TASK DESCRIPTION
Since pictures are not wanted in the copy, output only the rest of each record exactly.
........
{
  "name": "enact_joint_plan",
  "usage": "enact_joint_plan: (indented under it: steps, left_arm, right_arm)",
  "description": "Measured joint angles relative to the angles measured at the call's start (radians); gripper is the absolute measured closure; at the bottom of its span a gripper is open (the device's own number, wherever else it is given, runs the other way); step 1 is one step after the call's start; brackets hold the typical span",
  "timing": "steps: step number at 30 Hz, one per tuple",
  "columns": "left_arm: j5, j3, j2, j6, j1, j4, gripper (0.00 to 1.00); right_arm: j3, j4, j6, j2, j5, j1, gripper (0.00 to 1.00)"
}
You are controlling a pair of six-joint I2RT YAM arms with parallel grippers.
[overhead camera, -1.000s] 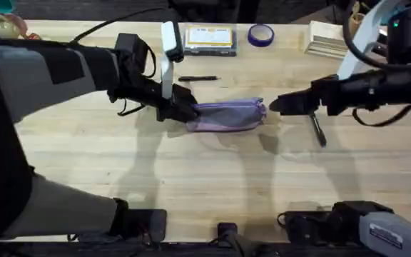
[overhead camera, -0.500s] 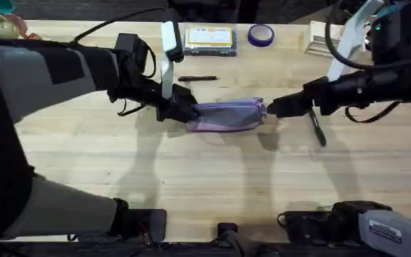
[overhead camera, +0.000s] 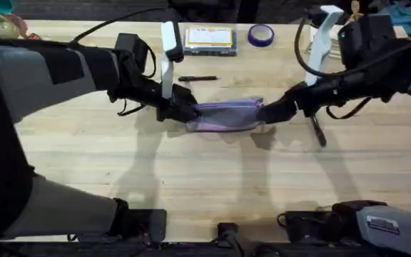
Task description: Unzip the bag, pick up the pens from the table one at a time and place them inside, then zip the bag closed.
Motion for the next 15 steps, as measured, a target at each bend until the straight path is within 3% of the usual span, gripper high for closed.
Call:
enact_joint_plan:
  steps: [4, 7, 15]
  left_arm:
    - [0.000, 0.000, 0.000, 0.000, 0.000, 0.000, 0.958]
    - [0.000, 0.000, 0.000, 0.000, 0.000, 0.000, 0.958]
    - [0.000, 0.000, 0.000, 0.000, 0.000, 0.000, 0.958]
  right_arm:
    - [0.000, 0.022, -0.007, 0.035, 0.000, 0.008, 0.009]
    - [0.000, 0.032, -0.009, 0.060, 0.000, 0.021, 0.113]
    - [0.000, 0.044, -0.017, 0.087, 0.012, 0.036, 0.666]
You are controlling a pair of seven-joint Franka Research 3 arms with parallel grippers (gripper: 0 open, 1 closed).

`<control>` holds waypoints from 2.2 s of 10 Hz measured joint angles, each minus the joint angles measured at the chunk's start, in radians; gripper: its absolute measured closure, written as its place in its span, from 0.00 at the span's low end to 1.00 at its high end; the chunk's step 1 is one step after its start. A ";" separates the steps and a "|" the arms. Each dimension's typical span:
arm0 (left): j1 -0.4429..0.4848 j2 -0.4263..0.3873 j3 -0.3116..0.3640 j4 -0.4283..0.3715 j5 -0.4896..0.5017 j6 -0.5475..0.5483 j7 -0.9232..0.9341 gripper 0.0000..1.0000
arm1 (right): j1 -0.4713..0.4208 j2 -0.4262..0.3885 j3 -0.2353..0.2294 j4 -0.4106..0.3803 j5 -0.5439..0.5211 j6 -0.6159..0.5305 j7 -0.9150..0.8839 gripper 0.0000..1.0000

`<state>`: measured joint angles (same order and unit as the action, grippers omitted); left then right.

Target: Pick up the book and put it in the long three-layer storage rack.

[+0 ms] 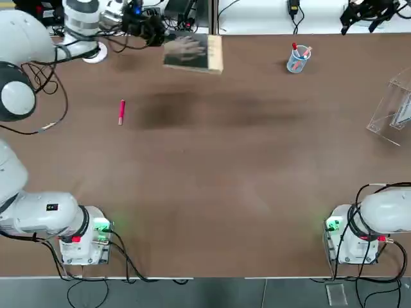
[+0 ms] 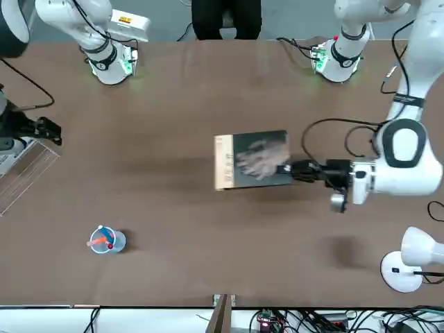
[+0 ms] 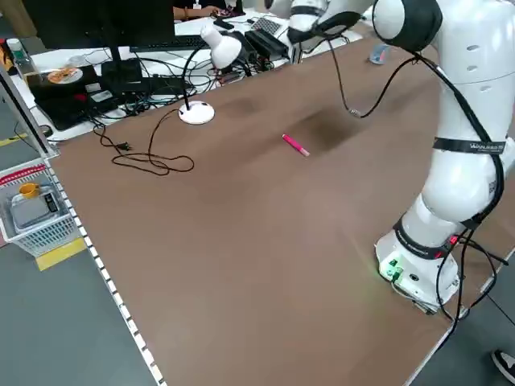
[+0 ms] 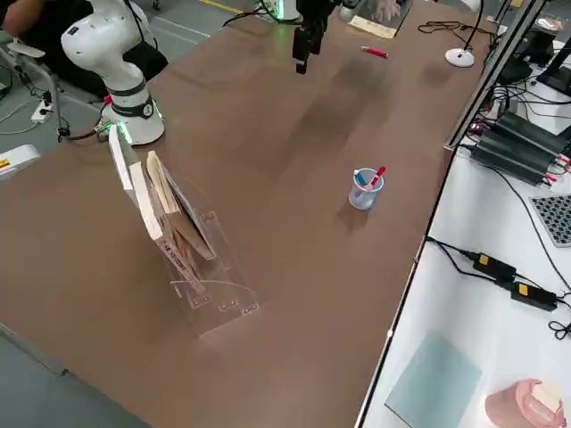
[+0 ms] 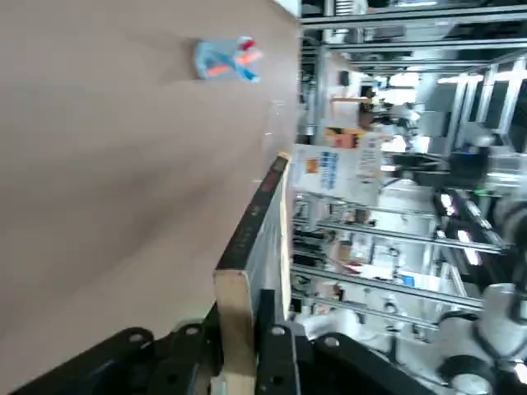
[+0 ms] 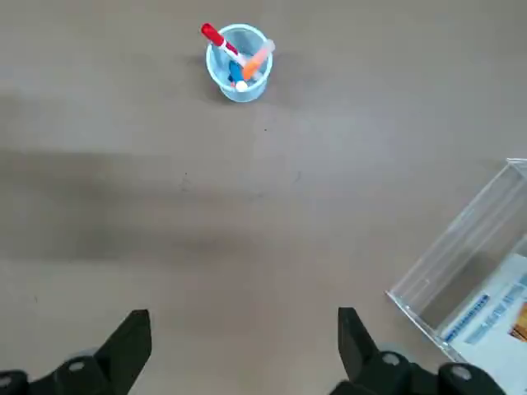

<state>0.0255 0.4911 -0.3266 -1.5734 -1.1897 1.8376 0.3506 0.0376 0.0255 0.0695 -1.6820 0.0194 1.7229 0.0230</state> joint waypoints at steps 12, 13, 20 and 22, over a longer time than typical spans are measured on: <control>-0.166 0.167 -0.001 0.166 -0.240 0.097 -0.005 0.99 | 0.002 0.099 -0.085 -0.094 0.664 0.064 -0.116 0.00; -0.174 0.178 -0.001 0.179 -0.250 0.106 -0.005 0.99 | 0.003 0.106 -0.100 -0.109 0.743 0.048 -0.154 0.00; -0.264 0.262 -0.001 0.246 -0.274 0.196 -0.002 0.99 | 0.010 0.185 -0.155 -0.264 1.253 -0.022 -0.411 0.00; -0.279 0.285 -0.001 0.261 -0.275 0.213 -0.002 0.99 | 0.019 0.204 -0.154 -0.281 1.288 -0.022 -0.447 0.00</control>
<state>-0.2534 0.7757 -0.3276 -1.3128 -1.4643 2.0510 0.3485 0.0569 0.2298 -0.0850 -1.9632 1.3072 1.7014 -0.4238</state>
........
OUTPUT OF THE EXERCISE
{
  "name": "enact_joint_plan",
  "usage": "enact_joint_plan: (indented under it: steps, left_arm, right_arm)",
  "description": "Measured joint angles relative to the angles measured at the call's start (radians); gripper is the absolute measured closure; at the bottom of its span a gripper is open (the device's own number, wherever else it is given, runs the other way); step 1 is one step after the call's start; brackets hold the typical span",
  "timing": "steps: step number at 30 Hz, one per tuple",
  "columns": "left_arm: j5, j3, j2, j6, j1, j4, gripper (0.00 to 1.00); right_arm: j3, j4, j6, j2, j5, j1, gripper (0.00 to 1.00)"
}
You are controlling a pair of six-joint I2RT YAM arms with parallel grippers.
[overhead camera, -1.000s] 
[overhead camera, -0.500s] 
[overhead camera, +0.000s] 
Task description: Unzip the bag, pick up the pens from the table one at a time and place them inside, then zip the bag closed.
Motion for the next 15 steps, as measured, a target at each bend until the straight path is within 3% of the usual span, gripper high for closed.
Call:
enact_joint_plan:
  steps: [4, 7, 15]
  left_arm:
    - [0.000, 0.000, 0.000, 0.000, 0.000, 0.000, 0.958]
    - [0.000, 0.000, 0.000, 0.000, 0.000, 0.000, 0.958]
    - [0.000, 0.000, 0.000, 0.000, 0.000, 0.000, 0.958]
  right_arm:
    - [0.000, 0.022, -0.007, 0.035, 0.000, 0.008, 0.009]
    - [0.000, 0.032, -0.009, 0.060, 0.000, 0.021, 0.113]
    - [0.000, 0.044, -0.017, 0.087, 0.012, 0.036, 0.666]
You are controlling a pair of seven-joint Franka Research 3 arms with parallel grippers (gripper: 0 open, 1 closed).

`<control>` holds waypoints from 2.2 s of 10 Hz measured joint angles, each minus the joint angles measured at the chunk's start, in radians; gripper: its absolute measured closure, written as its place in its span, from 0.00 at the span's low end to 1.00 at its high end; the chunk's step 1 is one step after its start. A ";" separates the steps and a "|" the arms. Each dimension's typical span:
arm0 (left): j1 -0.4429..0.4848 j2 -0.4263..0.3873 j3 -0.3116..0.3640 j4 -0.4283..0.3715 j5 -0.4896..0.5017 j6 -0.5475..0.5483 j7 -0.9232..0.9341 gripper 0.0000..1.0000
arm1 (right): j1 -0.4713..0.4208 j2 -0.4262..0.3885 j3 -0.2353..0.2294 j4 -0.4106..0.3803 j5 -0.5439..0.5211 j6 -0.6159..0.5305 j7 -0.9150..0.8839 gripper 0.0000..1.0000

`<state>`: measured joint angles (same order and unit as the action, grippers omitted); left then right.

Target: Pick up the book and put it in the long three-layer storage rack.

[+0 ms] 
[+0 ms] 
[+0 ms] 
[+0 ms] 
[+0 ms] 
[+0 ms] 

<state>0.0255 0.4911 -0.3266 -1.5734 -1.1897 1.8376 0.3506 0.0376 0.0255 0.0695 -1.6820 0.0194 1.7229 0.0230</state> joint waypoints at steps 12, 13, 20 and 22, over a longer time than typical spans are measured on: <control>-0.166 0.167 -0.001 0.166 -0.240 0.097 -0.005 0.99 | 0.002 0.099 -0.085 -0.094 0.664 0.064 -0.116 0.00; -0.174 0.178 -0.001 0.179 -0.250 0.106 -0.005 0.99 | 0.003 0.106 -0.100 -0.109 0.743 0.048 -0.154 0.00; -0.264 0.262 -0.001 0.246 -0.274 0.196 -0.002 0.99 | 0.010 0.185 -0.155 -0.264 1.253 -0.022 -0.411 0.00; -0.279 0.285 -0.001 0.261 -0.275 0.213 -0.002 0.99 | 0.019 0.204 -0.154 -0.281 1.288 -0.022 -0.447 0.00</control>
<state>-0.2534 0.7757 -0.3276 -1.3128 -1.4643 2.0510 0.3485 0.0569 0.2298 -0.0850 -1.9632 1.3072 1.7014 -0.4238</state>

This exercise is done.